I honestly found myself thinking, as Sarah did upthread, 'Well why don't you just get on with it'. I think the suicide talk had the effect of alienating me from him in a really profound way. I'm not proud of being so cold towards someone who on the face of it was experiencing serious distress, but there was a part of me that didn't believe a word of it and I could therefore see the whole situation as if from a great height, very distanced from it and from him. The little voice in my head said, 'Just take care of yourself and the DCs, don't fall over from exhaustion and end up looking like the one who isn't coping, don't get sucked into this new drama.' I saw it as yet another drama starring exH, one in a long line of crises he had manufactured throughout our lives together. He loved chaos.
Plus he was a nasty, mean and creepy man and had been for years. As well as that, after a few discoveries on the computer I felt I had been living with a complete stranger and that he had used me since we had started dating.
The time exH had told me he was contemplating suicide he had finally agreed to check himself in to the psych ward of the nearest hospital, but after he was released he decided to stop taking the ADs as he said he was feeling fine. His parents had descended on the hosp as soon as they got the news, and camped in the visitors' room leaving me at home with the DCs who had all been woken in the night by exH walking around the house leaving the lights on. I hadn't slept for about a week. DD1 had found a steak knife stuck in my pillow and had panicked thinking he had killed me until we bumped into each other... He really put us all through a lot. exH's parents offered me no help but instead sat there preventing exH from taking part in the therapeutic group work he was supposed to be doing, deep in denial that their son had any MH problems, and in every way suggesting to him that he didn't belong there and there was nothing wrong with him. And then he just blithely took himself off the ADs, supported by his silly parents (his dad was a doctor but thought psychiatrists were all quacks). exMIL told me later that there was nothing wring with exH but a bad marriage. All my fault in other words.

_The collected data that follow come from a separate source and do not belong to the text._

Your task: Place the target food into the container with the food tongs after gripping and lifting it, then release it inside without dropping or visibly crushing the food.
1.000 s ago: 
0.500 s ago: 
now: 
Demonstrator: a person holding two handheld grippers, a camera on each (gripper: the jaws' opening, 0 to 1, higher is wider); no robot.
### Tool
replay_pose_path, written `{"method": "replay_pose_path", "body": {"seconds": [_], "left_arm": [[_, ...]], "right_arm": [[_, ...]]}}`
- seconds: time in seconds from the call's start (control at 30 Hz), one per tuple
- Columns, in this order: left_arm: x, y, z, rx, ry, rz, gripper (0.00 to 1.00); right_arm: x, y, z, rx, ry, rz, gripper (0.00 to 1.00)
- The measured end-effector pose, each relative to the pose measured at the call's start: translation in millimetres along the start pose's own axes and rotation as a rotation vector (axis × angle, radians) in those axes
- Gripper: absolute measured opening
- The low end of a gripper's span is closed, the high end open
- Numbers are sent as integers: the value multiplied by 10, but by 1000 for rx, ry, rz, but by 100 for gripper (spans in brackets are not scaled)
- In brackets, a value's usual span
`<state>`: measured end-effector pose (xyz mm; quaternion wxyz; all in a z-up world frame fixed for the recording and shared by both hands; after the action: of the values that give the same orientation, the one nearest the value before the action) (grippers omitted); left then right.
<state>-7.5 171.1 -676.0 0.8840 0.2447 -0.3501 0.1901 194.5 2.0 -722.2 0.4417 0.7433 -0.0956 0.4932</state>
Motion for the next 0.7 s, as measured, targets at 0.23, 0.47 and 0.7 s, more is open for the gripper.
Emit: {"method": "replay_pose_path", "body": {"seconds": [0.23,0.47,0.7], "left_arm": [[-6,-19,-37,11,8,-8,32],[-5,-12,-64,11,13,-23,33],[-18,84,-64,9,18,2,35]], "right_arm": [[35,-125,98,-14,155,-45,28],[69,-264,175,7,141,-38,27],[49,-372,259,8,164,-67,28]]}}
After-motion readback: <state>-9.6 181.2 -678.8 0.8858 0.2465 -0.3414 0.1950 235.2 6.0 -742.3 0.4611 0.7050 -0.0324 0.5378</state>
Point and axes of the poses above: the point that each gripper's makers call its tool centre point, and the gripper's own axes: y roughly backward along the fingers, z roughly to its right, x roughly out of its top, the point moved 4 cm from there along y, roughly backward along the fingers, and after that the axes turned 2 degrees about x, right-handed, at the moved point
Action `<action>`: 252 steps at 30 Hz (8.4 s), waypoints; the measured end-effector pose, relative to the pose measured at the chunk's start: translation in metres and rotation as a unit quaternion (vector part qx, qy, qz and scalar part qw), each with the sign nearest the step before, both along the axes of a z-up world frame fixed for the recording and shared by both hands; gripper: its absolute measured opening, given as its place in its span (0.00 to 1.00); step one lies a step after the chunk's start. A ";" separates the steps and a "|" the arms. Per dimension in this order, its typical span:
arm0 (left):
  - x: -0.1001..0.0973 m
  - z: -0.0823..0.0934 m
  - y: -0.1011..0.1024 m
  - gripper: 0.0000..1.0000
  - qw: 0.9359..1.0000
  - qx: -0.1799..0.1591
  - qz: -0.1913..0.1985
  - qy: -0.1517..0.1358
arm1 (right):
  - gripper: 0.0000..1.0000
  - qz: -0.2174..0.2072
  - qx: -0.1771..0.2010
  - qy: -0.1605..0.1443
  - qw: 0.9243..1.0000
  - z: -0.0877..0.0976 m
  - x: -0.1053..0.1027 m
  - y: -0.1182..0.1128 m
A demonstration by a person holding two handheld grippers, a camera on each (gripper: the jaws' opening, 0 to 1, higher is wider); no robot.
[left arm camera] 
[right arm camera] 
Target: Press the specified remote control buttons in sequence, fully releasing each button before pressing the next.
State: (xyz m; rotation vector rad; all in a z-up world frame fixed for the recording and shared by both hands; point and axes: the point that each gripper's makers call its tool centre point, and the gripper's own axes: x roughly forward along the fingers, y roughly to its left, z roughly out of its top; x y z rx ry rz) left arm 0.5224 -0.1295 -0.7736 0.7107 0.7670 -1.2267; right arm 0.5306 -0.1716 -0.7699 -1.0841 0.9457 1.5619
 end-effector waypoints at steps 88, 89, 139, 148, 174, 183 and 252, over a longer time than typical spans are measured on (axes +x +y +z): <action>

The worst part of the hospital experience was the discharge interview, which was conducted by a psych nurse. I was present but exFIL muscled his way in and between the hopping and the trotting I missed the part where I was allegedly told I had a right to discuss exH's case with his doctor only up to three months from the date of discharge. exFIL pocketed all the paperwork and I never saw it. I have no recollection of any instructions about how I could talk with exH's psychiatrist, and clearly remember everything else about that interview, especially how exFIL made a real nuisance of himself, challenging the psych nurse in his patented "I'm the doctor" manner and getting him quite flustered. He challenged me when I dug in my heels and refused to have exH discharged directly home (said "You can't throw a man out of his home!". I just didn't want to have to deal with him for a few more nights. I wasn't throwing him out of his home fgs. It still makes me angry just thinking of it. exFIL could be a right old bully). The upshot was that I never talked to the psychiatrist except one time when exH was being admitted and they phoned me to get details and observations from me. If you are able to talk with your H's psychiatrist, do. I got no support and having absolutely no experience, had no idea who to even ask for it.